JDE : Quelle est la position de JEMS sur ce sujet et en quoi vous distinguez-vous réellement ?

JB : Notre position est claire : 90 % des obstacles à l’adoption de l’IA proviennent d’une mauvaise gestion des données. Nous sommes l’un des rares acteurs en Europe totalement spécialisés dans le domaine de la donnée et de l’IA, adoptant une approche industrielle capable de structurer et d’industrialiser les données pour faciliter le passage à l’échelle des projets IA de manière rapide, fiable et sécurisée. Nos solutions ne sont pas de simples prototypes, mais de véritables outils de transformation affichant un retour sur investissement mesurable. Par exemple, pour un leader mondial dans le secteur de l’ingénierie, nous avons réussi à accroître la productivité de 19 % en seulement trois mois grâce à l’analyse de plus de 100 millions de documents archivés. Notre promesse est simple : transformer votre patrimoine de données en un actif stratégique, pour faire de votre IA un moteur d’innovation et d’efficacité opérationnelle durable.

JDE : Quels conseils donneriez-vous à une entreprise soucieuse de réussir sa gouvernance de l’IA ?

JB : Tout d’abord, il est crucial de dépasser la simple tendance : l’IA doit viser des résultats concrets et mesurables. Ensuite, il faut structurer le patrimoine de données, car c’est la condition essentielle pour une IA pertinente. De plus, une gouvernance claire doit être établie, créant un cadre qui sécurise, accélère et instille la confiance.
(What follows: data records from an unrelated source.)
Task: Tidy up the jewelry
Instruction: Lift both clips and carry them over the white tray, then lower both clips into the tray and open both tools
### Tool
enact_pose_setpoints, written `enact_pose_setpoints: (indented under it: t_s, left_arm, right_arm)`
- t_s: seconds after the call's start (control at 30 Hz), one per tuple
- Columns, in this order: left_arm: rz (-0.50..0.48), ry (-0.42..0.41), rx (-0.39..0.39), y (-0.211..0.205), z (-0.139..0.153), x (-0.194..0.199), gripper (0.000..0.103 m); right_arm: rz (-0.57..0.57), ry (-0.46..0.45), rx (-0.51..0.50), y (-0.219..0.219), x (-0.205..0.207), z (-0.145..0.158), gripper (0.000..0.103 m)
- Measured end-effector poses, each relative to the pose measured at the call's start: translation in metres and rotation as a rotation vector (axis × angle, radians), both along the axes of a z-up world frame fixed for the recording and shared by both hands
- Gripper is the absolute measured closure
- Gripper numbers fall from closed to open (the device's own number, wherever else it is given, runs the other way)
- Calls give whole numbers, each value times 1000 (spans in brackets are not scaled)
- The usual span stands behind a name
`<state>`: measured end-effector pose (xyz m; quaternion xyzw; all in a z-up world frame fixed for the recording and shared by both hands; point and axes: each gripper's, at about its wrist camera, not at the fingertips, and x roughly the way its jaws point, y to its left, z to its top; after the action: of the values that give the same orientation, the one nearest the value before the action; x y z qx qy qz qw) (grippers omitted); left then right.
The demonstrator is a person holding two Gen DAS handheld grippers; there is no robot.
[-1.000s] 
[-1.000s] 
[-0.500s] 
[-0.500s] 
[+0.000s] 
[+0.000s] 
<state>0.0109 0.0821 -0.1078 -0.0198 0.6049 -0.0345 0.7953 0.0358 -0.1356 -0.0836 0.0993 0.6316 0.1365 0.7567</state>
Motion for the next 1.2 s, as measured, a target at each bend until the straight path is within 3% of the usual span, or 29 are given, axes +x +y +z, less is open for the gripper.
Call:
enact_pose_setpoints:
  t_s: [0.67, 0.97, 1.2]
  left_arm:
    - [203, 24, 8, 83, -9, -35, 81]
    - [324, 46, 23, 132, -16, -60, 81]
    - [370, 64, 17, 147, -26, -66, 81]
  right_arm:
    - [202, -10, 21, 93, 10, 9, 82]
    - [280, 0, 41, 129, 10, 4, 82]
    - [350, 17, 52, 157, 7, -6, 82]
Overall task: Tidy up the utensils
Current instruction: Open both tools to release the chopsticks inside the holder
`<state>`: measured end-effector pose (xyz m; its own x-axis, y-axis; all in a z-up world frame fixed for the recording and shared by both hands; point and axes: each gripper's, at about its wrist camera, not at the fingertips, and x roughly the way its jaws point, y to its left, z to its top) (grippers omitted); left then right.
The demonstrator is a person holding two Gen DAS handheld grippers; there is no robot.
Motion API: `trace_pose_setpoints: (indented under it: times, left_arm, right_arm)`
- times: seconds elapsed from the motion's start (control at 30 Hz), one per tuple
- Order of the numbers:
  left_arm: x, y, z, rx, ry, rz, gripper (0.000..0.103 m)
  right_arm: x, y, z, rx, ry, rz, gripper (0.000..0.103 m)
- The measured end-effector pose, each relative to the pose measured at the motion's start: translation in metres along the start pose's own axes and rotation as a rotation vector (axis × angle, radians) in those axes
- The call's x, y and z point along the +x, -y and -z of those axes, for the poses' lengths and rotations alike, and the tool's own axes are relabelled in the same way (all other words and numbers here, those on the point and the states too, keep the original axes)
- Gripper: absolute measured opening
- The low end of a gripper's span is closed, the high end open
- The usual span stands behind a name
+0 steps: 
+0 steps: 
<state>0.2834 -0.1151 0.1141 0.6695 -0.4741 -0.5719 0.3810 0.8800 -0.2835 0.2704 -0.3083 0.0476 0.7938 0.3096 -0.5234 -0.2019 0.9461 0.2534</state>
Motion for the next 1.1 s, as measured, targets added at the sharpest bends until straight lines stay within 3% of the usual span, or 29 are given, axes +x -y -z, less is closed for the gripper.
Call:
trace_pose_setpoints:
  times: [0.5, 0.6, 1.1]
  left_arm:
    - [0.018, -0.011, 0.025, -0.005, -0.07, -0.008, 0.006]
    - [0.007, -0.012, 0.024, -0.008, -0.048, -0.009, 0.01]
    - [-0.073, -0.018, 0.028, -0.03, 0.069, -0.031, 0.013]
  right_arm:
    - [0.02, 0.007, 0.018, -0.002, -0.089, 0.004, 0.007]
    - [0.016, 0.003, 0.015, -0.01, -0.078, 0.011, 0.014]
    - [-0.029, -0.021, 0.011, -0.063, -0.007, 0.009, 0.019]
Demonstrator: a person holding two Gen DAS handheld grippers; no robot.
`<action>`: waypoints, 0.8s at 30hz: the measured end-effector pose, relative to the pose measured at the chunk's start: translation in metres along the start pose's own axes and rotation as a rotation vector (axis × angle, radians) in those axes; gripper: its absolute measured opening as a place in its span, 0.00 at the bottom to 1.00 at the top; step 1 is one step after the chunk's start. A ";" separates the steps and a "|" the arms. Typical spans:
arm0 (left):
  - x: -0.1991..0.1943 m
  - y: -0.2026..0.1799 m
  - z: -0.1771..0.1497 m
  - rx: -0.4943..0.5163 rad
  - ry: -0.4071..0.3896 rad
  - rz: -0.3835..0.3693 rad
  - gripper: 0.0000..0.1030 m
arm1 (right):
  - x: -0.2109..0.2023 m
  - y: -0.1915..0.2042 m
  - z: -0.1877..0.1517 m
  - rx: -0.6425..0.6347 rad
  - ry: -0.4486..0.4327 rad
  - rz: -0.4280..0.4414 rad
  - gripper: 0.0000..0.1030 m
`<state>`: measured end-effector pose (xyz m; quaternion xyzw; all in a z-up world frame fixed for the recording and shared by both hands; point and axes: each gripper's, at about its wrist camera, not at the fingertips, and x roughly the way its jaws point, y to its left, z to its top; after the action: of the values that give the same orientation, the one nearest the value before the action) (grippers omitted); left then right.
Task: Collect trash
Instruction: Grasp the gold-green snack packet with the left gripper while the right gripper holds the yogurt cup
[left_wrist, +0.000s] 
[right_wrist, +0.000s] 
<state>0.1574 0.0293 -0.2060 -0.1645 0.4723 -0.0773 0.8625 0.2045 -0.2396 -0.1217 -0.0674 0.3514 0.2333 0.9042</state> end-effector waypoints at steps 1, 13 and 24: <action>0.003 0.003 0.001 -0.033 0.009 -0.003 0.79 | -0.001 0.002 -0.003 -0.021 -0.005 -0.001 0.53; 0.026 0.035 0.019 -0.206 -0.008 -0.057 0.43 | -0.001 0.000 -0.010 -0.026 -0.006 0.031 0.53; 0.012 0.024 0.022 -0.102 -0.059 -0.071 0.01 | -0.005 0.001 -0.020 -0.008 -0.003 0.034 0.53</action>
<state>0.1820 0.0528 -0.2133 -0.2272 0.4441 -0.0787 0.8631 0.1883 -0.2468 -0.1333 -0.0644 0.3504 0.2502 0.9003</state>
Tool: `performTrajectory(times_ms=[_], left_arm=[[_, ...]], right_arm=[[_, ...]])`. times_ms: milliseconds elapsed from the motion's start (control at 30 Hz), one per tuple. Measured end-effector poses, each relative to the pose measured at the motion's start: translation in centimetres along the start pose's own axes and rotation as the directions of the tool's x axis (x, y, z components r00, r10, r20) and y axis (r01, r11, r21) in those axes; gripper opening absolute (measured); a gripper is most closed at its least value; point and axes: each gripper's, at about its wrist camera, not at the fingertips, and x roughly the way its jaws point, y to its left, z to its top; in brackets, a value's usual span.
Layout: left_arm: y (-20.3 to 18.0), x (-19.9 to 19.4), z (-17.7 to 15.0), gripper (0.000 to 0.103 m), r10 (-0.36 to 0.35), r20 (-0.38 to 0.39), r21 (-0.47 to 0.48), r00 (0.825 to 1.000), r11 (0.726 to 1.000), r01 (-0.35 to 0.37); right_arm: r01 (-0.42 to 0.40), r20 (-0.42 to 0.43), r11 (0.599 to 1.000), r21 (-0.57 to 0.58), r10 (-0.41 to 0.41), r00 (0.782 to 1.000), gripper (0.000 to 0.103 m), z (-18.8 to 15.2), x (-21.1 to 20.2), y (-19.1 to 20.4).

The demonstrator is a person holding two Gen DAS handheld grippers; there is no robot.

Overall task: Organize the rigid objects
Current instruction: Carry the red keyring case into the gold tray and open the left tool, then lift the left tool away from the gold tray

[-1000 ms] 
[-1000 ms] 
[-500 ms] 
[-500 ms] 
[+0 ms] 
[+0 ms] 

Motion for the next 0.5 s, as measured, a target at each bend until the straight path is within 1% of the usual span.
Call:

Enfin, l’engagement des collaborateurs est primordial : une IA non adoptée ne sert à rien. L’inclusion est donc essentielle. Pour résumer : l’avenir appartient à ceux qui intègrent l’IA dans leurs processus industriels, et non à ceux qui s’engagent dans de simples tests. La gouvernance n’est pas une contrainte, mais un moteur pour une IA performante.